Obregón Santacilia dice que el 15 de Mayo del 32, en una reunión en la secretaría de Hacienda, el ingeniero Pani le dijo “¿qué le parecería construir dos grandes hoteles en la ciudad? Hay que hacer unos hoteles como los de París.” Uno sería el Hotel Reforma y otro el del Prado. Para éste, según cuenta Obregón Santacilia, se expropiaron varios terrenos frente a la Alameda que luego, sin seguir las disposiciones legales, se vendieron a un particular, Alfonso Peón —hombre de paja de Pani, dice Obregón. En abril del 33, Pani, como secretario de Hacianda, aprobó el proyecto de Obregón Santacilia para el Hotel del Prado —hasta ahí, supongo, éste no veía nada malo aun en el proceder de aquél. Todo iba bien hasta que Ricardo, Rico Pani dijo en público que su papá no obedecía órdenes del presidente, Aberlardo Rodriguez, sino de Calles —lo que probablemente fuera cierto. Rodriguez destituyó a Pani y empezaron los problemas. A finales del 34 Pani le quitó el proyecto del hotel de su propiedad —el Reforma— a Obregón para dárselo a Mario, su sobrino recién llegado de París. De él dice Obregón : “no tiene disculpa alguna en su actitud, al haber aceptado sin asomo de decencia el que se me despojara de mis obras para dárselas a él. Cuando vino de Europa un año antes de recibir su título de arquitecto en la caduca, aunque cacareada Ecole de Beaux Arts de París, yo lo recibí cordialmente en mi oficina.”

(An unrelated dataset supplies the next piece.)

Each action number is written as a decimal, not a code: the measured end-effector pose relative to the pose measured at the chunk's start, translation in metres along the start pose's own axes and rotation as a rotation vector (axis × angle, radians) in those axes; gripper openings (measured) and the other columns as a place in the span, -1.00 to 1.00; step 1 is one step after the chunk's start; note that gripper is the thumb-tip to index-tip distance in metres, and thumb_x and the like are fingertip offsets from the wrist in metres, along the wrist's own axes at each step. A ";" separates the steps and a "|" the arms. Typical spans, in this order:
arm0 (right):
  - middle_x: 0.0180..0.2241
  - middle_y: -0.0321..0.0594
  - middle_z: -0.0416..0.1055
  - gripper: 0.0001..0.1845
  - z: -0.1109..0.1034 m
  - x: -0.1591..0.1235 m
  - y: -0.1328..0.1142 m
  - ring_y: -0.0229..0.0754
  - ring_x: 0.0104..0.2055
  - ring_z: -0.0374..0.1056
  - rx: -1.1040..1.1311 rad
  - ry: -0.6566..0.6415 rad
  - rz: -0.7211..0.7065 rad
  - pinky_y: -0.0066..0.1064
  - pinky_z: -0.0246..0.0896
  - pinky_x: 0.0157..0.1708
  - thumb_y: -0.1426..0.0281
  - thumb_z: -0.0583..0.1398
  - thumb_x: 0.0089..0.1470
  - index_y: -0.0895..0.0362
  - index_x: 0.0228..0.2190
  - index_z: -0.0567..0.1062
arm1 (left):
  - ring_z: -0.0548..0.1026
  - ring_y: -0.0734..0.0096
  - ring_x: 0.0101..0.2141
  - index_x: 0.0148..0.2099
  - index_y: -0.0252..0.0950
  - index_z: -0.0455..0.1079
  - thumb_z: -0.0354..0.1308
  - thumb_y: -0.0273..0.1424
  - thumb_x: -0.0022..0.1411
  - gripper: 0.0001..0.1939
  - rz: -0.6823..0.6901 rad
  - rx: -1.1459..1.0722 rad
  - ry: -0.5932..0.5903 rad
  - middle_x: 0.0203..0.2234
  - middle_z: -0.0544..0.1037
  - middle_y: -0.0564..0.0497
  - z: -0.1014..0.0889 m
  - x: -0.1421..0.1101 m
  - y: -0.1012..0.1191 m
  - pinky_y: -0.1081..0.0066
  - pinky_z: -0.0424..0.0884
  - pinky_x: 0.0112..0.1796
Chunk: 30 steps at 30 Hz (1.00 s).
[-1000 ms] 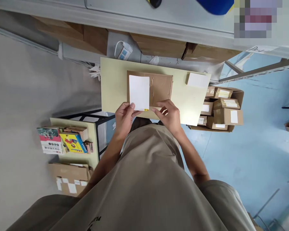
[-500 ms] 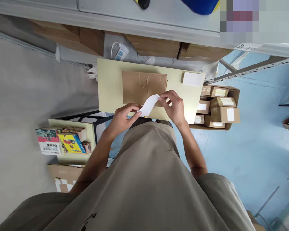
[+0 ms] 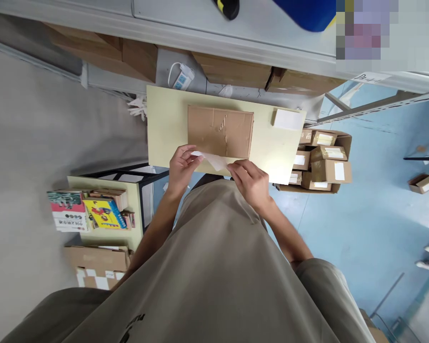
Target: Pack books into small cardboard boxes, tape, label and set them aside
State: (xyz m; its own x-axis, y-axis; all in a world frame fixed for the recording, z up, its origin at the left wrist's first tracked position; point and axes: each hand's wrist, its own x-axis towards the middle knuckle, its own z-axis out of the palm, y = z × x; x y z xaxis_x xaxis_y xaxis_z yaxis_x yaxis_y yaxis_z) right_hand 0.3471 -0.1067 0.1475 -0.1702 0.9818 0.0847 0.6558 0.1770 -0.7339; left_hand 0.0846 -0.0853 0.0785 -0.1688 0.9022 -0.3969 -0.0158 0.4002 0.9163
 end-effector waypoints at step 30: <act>-0.10 0.06 0.77 -0.78 0.094 0.102 0.086 0.15 -0.03 0.64 -0.049 -0.116 0.638 -0.01 0.52 0.12 0.25 0.27 0.51 0.10 -0.16 0.66 | 0.66 0.19 -0.23 -0.10 -0.12 0.53 0.41 -0.51 0.38 -0.82 0.196 0.383 0.111 -0.26 0.74 -0.01 0.019 0.124 -0.040 0.18 0.59 0.05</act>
State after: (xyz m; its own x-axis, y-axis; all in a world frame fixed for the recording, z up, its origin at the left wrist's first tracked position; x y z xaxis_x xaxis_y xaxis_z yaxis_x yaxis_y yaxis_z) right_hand 0.3169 0.0023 0.0292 0.1879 0.8816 -0.4330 0.6868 -0.4330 -0.5838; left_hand 0.0830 0.0137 -0.0082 -0.2371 0.9527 -0.1902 0.3897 0.2726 0.8797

Obregón Santacilia se defendió en la prensa y en el Colegio de Arquitectos, y terminó su Historia en 1948, pero no fue sino hasta el 51, cuando Alberto J. Pani publicó sus memorias, que se decidió a publicarla. El libro abre con un epígrafe de Shopenhauer:  “dígase la verdad aunque sea motivo de escándalo,” y pretendía, según su autor, “relatar lo acontecido en la obra del Hotel del Prado durante los dieciséis años que se invirtieron en su construcción,” para “exhibir un momento de la vida de nuestra gran ciudad con todas sus lacras, las fuerzas negativas que anidaron dentro.” Como en novela de intrigas, Obregón Santacilia anuncia que en su relato, como sucedió en el desarrollo de la obra, desfilan “tipos característicos de nuestro medio y de la época, personajes de todas clases: ex-ministros, truhanes, un expresidente de la República, tipos de familias “bien”, representativos de instituciones, de las artes, aprovechados, profesionales, asesinos, asesinados, extranjeros, etc.” Y sí, Obregón, además de hablar de políticos y administradores de pocos escrúpulos, habla de niños encontrados muertos y de senadores asesinados; de cómo Luis Osio, administrador de la Compañía Operadora de Hoteles, a cargo de la obra, prefirió encargar la decoración de la cantina a un francés, Paul Bourdelle, en vez de a Chucho Reyes, que proponía “ángeles y caballos de cartón, dentro de la tradición de los judas, de grandes dimensiones;” del escándalo cuando Diego Rivera incluyó en su Sueño de una tarde dominical en La Alameda la frase de Ignacio Ramírez, El Nigromante, Dios no existe. 


Bien documentado, aunque evidentemente parcial, el librito de Obregón tenía la intención de mostrar “la ignorancia y falta de respeto de los que encargan las obras y en lo que al medio se refiere, la falta absoluta de ética y de respeto por el trabajo y la propiedad artística.”  Denunciar “tantas cosas que nada tienen que ver con la arquitectura” y que sin embargo la afectan. En un medio tan dado al silencio o a las críticas de sobremesa, ese libro ya sexagenario es un buen ejemplo del bien que haría poner ciertas cosas en tinta sobre papel.